# YOUR GOAL
Among the records that follow, find each line holding the word "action" and copy it.

[Dataset records]

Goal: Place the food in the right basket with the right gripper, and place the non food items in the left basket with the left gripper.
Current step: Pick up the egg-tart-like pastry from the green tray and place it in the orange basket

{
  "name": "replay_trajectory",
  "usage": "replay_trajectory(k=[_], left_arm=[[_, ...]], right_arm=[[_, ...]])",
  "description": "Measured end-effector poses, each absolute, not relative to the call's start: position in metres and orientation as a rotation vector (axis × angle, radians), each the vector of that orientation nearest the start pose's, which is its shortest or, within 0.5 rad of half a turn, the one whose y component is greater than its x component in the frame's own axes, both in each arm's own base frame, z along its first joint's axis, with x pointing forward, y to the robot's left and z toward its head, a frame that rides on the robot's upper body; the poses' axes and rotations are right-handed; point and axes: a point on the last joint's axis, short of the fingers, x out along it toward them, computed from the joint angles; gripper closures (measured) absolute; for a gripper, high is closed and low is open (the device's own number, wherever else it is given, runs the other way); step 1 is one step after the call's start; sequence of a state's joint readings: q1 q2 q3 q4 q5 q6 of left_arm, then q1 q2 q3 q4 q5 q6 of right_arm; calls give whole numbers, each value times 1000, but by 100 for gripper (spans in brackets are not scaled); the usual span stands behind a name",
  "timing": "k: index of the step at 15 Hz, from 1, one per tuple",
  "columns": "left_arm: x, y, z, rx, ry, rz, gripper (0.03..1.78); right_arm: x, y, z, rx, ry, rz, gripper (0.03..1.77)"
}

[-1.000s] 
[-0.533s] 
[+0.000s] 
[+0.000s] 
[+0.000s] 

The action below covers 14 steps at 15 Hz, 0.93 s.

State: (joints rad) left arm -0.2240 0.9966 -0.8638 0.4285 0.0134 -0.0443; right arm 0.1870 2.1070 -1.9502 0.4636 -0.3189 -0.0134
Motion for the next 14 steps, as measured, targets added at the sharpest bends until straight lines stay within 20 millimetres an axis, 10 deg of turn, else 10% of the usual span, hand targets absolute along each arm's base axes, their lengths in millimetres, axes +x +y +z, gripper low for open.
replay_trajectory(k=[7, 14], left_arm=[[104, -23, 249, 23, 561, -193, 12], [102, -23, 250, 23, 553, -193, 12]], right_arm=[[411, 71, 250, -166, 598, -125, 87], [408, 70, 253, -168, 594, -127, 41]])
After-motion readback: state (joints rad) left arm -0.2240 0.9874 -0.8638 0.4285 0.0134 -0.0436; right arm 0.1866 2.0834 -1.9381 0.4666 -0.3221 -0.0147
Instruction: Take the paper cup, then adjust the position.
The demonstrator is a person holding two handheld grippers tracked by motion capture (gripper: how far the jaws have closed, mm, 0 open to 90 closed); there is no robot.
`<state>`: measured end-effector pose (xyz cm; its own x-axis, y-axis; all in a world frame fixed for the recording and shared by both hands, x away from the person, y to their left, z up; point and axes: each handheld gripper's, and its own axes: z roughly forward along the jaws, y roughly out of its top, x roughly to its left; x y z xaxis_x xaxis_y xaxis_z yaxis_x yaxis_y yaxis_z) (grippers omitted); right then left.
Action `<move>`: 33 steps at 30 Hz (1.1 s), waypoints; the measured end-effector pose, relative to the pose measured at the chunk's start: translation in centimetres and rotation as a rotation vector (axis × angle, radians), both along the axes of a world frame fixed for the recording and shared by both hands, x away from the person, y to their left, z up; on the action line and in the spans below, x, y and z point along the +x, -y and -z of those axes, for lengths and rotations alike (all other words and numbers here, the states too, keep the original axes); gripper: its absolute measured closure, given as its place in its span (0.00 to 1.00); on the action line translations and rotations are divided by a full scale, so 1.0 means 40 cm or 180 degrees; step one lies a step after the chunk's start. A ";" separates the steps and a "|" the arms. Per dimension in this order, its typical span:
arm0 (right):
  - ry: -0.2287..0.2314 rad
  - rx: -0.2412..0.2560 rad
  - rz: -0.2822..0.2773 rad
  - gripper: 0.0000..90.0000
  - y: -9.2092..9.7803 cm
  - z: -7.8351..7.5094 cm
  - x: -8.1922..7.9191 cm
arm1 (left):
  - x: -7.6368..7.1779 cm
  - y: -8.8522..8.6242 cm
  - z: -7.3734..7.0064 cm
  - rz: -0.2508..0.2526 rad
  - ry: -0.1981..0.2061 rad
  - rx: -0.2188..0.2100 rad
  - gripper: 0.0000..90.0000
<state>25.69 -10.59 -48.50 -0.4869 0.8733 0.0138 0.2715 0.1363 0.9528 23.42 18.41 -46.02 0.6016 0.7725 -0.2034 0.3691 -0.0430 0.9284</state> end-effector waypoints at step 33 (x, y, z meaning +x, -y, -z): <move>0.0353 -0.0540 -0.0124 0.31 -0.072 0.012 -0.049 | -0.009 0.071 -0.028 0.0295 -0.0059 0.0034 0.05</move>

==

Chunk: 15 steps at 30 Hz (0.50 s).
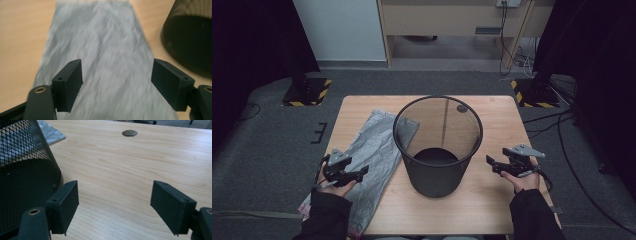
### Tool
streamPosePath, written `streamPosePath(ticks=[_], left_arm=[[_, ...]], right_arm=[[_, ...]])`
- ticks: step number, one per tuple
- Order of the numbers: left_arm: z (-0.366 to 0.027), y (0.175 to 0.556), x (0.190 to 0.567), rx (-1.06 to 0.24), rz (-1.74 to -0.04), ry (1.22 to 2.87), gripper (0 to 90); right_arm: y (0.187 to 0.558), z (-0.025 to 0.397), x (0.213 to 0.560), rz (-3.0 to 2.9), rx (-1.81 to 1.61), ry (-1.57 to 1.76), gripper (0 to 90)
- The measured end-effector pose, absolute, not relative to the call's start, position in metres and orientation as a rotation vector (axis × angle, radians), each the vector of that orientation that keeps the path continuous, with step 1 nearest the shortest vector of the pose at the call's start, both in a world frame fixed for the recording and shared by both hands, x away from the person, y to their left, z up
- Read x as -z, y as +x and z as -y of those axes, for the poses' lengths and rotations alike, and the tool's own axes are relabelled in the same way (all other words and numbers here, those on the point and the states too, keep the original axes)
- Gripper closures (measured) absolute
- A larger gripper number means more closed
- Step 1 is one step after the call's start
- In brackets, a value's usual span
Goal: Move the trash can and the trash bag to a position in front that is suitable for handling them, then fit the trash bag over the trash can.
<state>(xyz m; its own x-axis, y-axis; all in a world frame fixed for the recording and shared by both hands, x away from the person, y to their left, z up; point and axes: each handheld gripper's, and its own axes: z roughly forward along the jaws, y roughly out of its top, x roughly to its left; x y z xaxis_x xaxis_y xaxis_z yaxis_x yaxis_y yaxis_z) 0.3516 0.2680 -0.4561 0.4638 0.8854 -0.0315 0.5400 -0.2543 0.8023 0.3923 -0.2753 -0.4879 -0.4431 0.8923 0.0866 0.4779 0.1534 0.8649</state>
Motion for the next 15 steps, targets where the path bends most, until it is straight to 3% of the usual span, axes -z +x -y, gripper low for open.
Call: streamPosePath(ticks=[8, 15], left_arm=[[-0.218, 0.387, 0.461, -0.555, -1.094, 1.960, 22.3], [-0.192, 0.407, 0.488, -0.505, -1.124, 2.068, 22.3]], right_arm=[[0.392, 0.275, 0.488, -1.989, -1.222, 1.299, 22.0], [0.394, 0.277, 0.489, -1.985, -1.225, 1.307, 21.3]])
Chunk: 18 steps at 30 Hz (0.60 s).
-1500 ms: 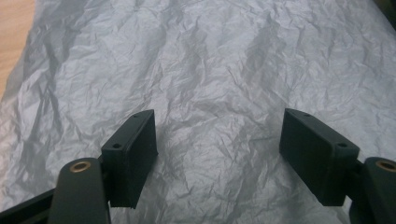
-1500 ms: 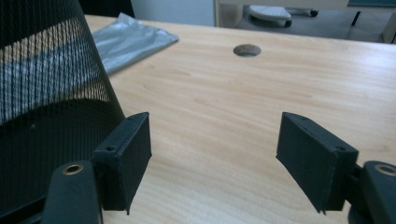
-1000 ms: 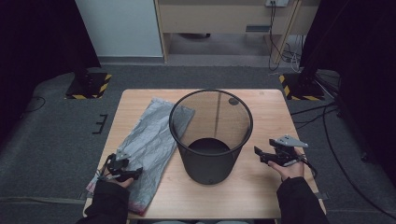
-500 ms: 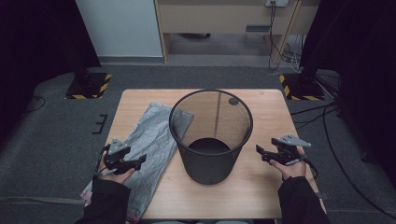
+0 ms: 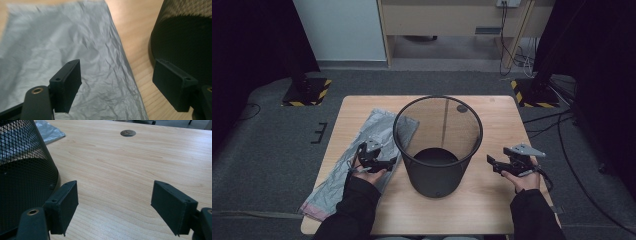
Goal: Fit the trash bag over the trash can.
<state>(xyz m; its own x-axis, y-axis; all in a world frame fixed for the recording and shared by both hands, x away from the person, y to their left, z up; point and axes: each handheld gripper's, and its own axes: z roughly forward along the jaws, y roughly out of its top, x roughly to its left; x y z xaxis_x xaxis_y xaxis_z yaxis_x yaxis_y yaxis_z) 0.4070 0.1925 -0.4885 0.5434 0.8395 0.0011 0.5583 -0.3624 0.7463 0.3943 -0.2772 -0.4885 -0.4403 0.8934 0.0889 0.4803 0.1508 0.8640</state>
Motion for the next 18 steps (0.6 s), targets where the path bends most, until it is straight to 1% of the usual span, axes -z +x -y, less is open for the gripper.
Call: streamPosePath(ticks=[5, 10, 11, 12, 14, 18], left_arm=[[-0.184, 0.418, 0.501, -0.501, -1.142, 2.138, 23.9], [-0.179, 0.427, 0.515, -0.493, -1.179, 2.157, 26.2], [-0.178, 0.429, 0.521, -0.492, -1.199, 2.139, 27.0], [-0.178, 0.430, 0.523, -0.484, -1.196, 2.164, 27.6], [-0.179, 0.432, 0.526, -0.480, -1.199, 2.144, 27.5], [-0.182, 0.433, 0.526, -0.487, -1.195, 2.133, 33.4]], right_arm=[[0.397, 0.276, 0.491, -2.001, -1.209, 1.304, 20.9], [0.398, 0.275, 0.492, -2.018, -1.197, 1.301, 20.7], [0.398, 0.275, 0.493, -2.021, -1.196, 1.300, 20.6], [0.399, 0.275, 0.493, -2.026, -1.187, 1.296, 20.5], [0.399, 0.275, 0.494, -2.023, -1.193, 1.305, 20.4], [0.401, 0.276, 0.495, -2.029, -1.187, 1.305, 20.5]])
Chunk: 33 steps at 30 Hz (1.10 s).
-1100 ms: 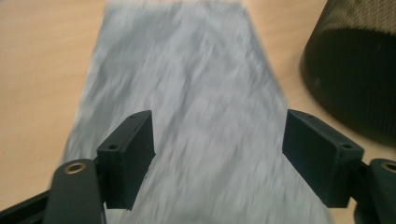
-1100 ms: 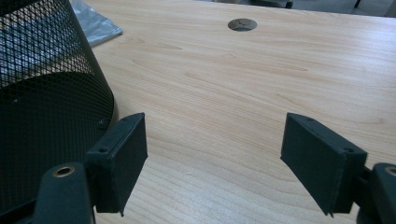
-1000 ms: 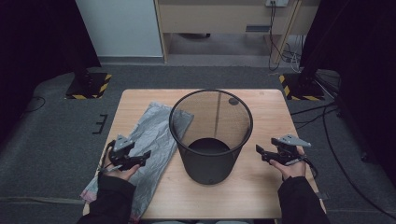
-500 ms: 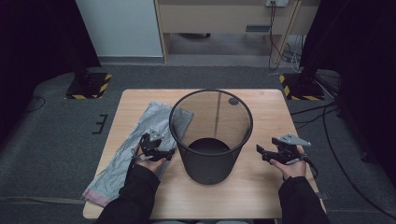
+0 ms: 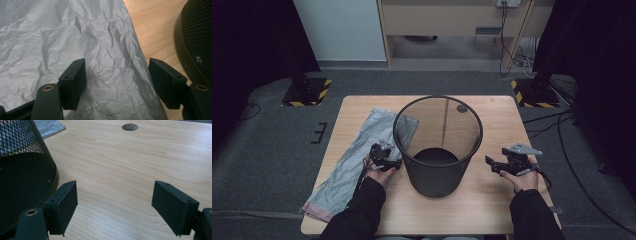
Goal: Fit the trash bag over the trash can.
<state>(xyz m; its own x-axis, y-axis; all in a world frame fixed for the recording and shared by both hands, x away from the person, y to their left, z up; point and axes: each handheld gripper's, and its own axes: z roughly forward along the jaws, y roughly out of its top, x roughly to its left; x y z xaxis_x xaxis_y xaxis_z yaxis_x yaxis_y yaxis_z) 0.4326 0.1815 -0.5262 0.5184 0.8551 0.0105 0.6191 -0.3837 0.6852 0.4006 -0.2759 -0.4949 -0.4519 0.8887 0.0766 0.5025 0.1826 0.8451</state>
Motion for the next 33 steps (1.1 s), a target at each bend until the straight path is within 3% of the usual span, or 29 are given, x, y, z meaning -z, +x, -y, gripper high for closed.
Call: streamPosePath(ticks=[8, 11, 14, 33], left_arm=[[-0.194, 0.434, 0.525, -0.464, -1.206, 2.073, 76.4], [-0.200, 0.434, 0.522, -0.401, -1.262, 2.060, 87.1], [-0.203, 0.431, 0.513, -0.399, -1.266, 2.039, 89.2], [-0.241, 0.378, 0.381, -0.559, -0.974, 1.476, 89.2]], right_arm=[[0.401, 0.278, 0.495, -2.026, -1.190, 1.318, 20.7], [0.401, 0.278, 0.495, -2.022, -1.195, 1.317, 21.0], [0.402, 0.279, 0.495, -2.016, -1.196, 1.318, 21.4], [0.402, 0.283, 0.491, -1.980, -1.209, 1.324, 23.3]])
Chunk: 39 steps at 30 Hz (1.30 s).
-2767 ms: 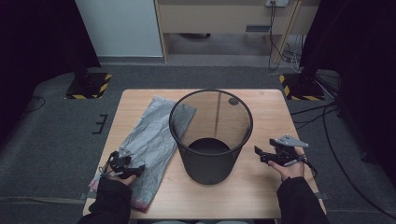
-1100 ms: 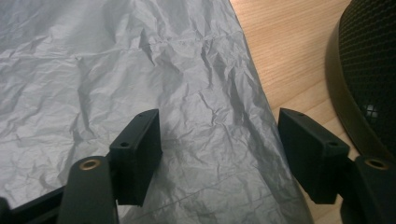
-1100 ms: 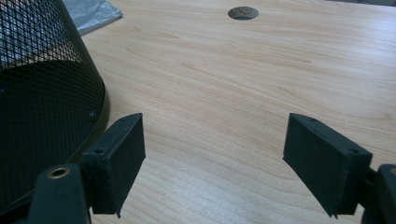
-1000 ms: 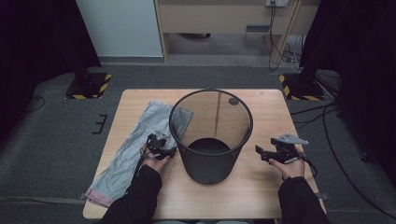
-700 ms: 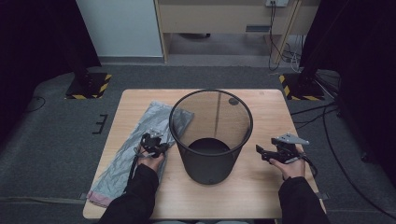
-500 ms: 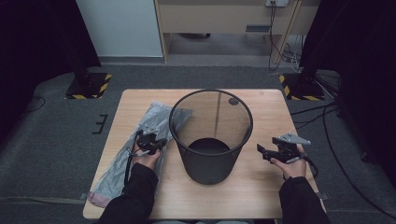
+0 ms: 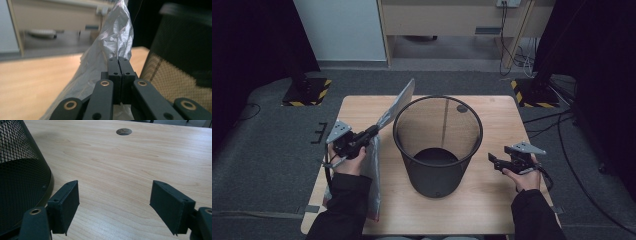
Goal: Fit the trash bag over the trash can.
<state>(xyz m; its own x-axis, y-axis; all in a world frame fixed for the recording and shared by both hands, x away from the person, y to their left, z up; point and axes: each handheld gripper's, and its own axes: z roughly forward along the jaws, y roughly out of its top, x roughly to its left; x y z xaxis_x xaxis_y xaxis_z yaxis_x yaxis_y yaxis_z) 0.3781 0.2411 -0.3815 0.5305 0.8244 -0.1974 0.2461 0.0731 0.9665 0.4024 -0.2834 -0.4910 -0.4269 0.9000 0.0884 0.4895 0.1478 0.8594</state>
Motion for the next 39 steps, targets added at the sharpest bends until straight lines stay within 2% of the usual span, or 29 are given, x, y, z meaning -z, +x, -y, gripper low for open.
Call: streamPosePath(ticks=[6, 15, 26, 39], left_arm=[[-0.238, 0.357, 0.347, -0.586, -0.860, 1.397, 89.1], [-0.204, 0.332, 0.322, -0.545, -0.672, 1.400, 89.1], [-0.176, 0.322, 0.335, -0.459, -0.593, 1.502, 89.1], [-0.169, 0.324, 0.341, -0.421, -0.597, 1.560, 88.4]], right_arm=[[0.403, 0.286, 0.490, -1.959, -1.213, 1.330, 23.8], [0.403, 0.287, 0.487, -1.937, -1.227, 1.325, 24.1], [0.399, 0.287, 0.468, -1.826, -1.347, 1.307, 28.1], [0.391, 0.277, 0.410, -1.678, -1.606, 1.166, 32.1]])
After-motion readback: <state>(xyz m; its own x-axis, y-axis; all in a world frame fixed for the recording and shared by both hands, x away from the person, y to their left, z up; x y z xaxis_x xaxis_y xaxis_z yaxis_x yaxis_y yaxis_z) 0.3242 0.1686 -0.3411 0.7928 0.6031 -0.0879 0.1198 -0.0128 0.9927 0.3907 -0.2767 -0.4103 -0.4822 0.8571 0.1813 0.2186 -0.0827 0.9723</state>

# TASK OUTPUT
The action below covers 14 steps at 15 Hz, 0.93 s.
Action `<move>`: 33 steps at 30 Hz (1.1 s), waypoints; the measured end-effector pose, relative to the pose measured at the chunk's start: translation in centimetres and rotation as a rotation vector (axis × angle, radians), both along the axes of a world frame fixed for the recording and shared by both hands, x away from the person, y to their left, z up; on the action line and in the spans below, x, y and z point along the +x, -y and -z of those axes, for lengths and rotations alike (all other words and numbers here, the states too, keep the original axes); gripper: its absolute measured closure, given as its place in its span (0.00 to 1.00); on the action line translations and rotations are divided by a full scale, so 1.0 means 40 cm or 180 degrees; step one lies a step after the chunk's start. A ";" separates the steps and a "|" the arms. Per dimension in this order, its typical span:

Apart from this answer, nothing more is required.